There is no exacting way to determine what the true price of a currency should be, nor what the future holds for prices, however there are tools that traders can use which give them a good indication as to future price movements. These tools fall into two broad areas: fundamental analysis and technical analysis.
Fundamental analysis attempts to determine price by taking into account economic and political forces that affect supply and demand.
Technical analysis is the use of past price movements to determine the future direction of prices.
I will go into detail on fundamental analysis methods in a future article, this article will discuss technical analysis in more depth as it is far more accessible and easy to apply for the average trader.

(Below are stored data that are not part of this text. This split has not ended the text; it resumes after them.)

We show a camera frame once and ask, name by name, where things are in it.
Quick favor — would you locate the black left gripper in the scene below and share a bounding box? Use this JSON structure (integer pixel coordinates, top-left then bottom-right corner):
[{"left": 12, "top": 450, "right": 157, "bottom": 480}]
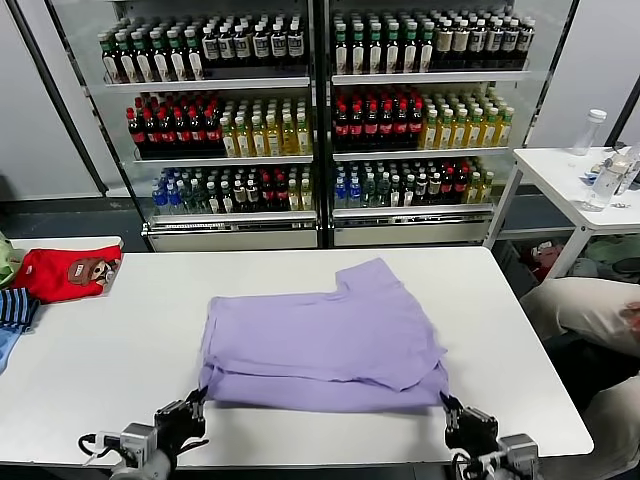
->
[{"left": 155, "top": 389, "right": 208, "bottom": 459}]

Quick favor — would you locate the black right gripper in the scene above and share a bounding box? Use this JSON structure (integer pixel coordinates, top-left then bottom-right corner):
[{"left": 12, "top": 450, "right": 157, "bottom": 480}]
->
[{"left": 438, "top": 392, "right": 500, "bottom": 454}]

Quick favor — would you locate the lavender t-shirt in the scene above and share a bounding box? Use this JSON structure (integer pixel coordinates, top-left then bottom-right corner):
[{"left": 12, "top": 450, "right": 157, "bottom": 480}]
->
[{"left": 197, "top": 257, "right": 450, "bottom": 416}]

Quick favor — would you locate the black plastic crate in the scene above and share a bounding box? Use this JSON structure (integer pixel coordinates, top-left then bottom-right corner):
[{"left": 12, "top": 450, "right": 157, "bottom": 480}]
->
[{"left": 497, "top": 238, "right": 556, "bottom": 301}]

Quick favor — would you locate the glass display cooler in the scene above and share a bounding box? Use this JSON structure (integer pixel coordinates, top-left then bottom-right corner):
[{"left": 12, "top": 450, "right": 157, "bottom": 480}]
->
[
  {"left": 322, "top": 0, "right": 581, "bottom": 249},
  {"left": 44, "top": 0, "right": 325, "bottom": 253}
]

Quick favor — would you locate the red cloth in crate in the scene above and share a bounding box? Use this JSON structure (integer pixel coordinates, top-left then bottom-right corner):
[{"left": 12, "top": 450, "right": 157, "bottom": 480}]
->
[{"left": 529, "top": 244, "right": 569, "bottom": 281}]

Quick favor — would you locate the grey garment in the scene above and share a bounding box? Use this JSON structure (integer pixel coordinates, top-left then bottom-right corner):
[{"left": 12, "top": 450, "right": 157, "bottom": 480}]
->
[{"left": 564, "top": 257, "right": 599, "bottom": 281}]

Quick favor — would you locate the light blue garment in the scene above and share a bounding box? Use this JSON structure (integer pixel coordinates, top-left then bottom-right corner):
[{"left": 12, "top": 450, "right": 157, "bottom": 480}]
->
[{"left": 0, "top": 327, "right": 24, "bottom": 376}]

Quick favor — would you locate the red bear print garment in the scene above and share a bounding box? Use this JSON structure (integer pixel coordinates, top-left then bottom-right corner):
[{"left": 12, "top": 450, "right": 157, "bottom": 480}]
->
[{"left": 9, "top": 243, "right": 124, "bottom": 305}]

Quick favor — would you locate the blue striped garment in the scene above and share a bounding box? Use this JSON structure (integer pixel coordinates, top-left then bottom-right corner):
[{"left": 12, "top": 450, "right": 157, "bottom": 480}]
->
[{"left": 0, "top": 287, "right": 41, "bottom": 335}]

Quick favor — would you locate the green garment pile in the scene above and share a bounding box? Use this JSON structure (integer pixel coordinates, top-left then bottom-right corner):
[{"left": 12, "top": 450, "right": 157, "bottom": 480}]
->
[{"left": 584, "top": 234, "right": 640, "bottom": 281}]

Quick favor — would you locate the pale green garment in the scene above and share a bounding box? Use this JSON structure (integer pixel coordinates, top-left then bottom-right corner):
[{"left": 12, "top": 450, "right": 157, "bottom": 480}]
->
[{"left": 0, "top": 233, "right": 26, "bottom": 290}]

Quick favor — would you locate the white side table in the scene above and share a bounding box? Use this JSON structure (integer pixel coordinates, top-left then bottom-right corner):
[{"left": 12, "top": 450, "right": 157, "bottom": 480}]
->
[{"left": 482, "top": 145, "right": 640, "bottom": 301}]

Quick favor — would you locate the clear plastic water bottle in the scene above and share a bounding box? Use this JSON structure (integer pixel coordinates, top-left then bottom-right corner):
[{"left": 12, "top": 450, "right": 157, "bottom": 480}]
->
[{"left": 579, "top": 162, "right": 621, "bottom": 214}]

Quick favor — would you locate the clear plastic packaging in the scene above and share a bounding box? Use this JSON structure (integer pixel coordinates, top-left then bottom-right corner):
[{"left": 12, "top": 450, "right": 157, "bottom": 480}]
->
[{"left": 603, "top": 147, "right": 640, "bottom": 197}]

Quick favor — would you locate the tall clear bottle white cap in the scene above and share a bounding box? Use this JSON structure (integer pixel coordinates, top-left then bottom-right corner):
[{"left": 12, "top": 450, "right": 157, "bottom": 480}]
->
[{"left": 573, "top": 108, "right": 609, "bottom": 157}]

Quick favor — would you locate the black slanted pole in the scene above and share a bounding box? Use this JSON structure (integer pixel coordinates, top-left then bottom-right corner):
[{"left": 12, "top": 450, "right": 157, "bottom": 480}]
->
[
  {"left": 607, "top": 84, "right": 640, "bottom": 149},
  {"left": 4, "top": 0, "right": 110, "bottom": 197}
]

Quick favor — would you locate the green cap tea bottle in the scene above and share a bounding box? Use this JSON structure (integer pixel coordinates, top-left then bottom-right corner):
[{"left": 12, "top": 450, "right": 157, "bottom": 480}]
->
[
  {"left": 168, "top": 28, "right": 187, "bottom": 82},
  {"left": 350, "top": 21, "right": 368, "bottom": 75},
  {"left": 99, "top": 32, "right": 119, "bottom": 84},
  {"left": 185, "top": 27, "right": 205, "bottom": 81},
  {"left": 116, "top": 30, "right": 136, "bottom": 84},
  {"left": 333, "top": 22, "right": 351, "bottom": 75},
  {"left": 133, "top": 29, "right": 153, "bottom": 83},
  {"left": 384, "top": 21, "right": 402, "bottom": 75},
  {"left": 367, "top": 21, "right": 385, "bottom": 75},
  {"left": 418, "top": 20, "right": 435, "bottom": 74},
  {"left": 401, "top": 20, "right": 419, "bottom": 74},
  {"left": 151, "top": 28, "right": 170, "bottom": 83}
]

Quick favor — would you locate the beige label drink bottle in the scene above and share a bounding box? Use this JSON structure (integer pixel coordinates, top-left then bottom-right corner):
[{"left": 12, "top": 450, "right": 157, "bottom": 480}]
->
[
  {"left": 452, "top": 19, "right": 470, "bottom": 69},
  {"left": 435, "top": 20, "right": 454, "bottom": 69}
]

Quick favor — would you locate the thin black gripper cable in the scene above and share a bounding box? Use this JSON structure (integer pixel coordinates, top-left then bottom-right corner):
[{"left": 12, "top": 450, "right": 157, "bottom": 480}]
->
[{"left": 177, "top": 437, "right": 210, "bottom": 457}]

Despite this, I’ve always been of the opinion that a good strategy should take both fundamental and technical analysis into account. For example, if you have formed an opinion that the broad macroeconomic factors (fundamental analysis) lend themselves to the British Pound strengthening against the US Dollar, when determining trades based on technical analysis, only take the long trades on the Pound and ignore the shorts.

The Core of Technical Analysis

As mentioned above, technical analysts are concerned with past pricing action and thus use charting as their main tool.

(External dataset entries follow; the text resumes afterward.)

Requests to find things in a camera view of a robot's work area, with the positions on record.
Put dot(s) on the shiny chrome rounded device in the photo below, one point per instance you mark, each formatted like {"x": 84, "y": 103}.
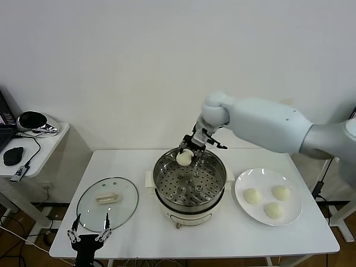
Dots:
{"x": 41, "y": 125}

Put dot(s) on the white side table with label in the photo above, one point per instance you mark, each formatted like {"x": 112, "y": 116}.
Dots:
{"x": 303, "y": 175}

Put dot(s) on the stainless steel steamer basket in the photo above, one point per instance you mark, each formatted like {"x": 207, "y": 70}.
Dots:
{"x": 189, "y": 189}

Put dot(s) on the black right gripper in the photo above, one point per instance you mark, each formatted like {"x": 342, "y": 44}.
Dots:
{"x": 190, "y": 142}

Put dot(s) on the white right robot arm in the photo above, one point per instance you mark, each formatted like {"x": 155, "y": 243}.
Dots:
{"x": 264, "y": 125}

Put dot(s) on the white wall socket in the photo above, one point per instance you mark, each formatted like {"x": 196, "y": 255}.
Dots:
{"x": 47, "y": 186}

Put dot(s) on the black laptop with pink screen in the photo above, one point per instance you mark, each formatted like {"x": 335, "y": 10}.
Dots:
{"x": 4, "y": 133}

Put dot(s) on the white side table with mouse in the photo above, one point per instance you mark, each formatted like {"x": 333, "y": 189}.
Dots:
{"x": 47, "y": 150}

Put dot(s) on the white round plate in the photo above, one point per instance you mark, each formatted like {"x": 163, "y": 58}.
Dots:
{"x": 242, "y": 183}

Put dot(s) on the white steamed baozi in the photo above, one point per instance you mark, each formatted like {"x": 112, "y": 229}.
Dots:
{"x": 184, "y": 158}
{"x": 273, "y": 210}
{"x": 281, "y": 192}
{"x": 252, "y": 196}

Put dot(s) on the black laptop with dark screen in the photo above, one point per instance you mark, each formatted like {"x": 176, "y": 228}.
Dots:
{"x": 353, "y": 112}

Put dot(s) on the black computer mouse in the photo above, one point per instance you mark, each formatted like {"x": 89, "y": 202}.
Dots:
{"x": 12, "y": 156}

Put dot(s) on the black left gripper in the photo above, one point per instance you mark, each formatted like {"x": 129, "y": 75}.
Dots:
{"x": 84, "y": 244}

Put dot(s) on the grey usb hub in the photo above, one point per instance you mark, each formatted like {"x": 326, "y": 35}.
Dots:
{"x": 19, "y": 173}

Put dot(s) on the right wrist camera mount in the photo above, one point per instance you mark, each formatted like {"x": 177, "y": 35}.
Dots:
{"x": 219, "y": 145}

One of the underlying assumptions of technical analysis is that history tends to repeat itself. Personally, after a considerable amount of time spent studying technical analysis, I certainly believe this to be true. The same goes in the equities market, bond market, etc, etc. The main reason why this is the case is that economic cycles tend to be relatively consistent as the whole system is driven by human emotion and consumption. So long as humans continue to partake in the economy and trading, there will always be repeatable price action.

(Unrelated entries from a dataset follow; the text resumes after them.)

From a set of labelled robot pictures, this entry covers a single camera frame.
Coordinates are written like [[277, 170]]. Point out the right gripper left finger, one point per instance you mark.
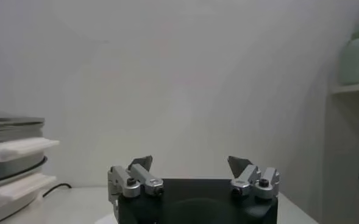
[[130, 182]]

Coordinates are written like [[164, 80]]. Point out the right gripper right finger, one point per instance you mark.
[[258, 182]]

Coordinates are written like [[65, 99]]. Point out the steel perforated steamer basket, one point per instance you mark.
[[11, 128]]

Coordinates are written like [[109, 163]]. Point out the white shelf unit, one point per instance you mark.
[[346, 152]]

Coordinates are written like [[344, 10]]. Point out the white electric cooker pot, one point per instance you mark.
[[8, 194]]

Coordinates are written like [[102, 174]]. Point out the pale green appliance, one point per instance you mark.
[[353, 61]]

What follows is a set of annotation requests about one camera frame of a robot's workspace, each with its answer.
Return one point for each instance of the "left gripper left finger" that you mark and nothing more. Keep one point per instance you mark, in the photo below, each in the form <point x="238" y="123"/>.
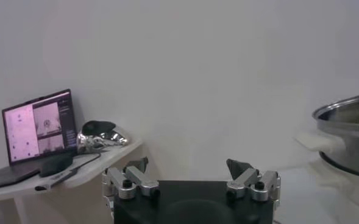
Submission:
<point x="142" y="181"/>

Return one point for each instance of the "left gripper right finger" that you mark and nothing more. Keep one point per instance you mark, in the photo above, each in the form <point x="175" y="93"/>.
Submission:
<point x="243" y="179"/>

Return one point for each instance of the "perforated steel steamer basket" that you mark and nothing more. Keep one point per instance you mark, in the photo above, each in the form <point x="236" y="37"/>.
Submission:
<point x="350" y="146"/>

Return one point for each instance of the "white side table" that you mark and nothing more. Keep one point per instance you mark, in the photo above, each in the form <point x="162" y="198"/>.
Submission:
<point x="100" y="164"/>

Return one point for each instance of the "shiny chrome headset device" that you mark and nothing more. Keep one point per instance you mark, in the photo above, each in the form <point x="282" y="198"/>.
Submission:
<point x="100" y="137"/>

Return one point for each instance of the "dark usb hub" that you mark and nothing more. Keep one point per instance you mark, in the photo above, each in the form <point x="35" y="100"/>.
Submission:
<point x="57" y="179"/>

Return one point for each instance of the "open dark laptop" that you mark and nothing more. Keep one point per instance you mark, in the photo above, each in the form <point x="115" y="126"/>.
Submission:
<point x="30" y="131"/>

Through use of charts, trends can be determined, volume of trading can be analysed, strength of movements can be interpreted, etc. The primary way technical analysis is used is to detect trends. The biggest gains and generally most profitable trades are those where a trend is detected early and acted upon.
Supplementing this are other indicators such as Moving averages, oscillators, and Bollinger Bands. These all give an indication of momentum and can be used either as supporting information, or as entry triggers themselves. Future articles will explain exactly how technical analysis can be used to find trades and what exactly all the charts and indicators mean.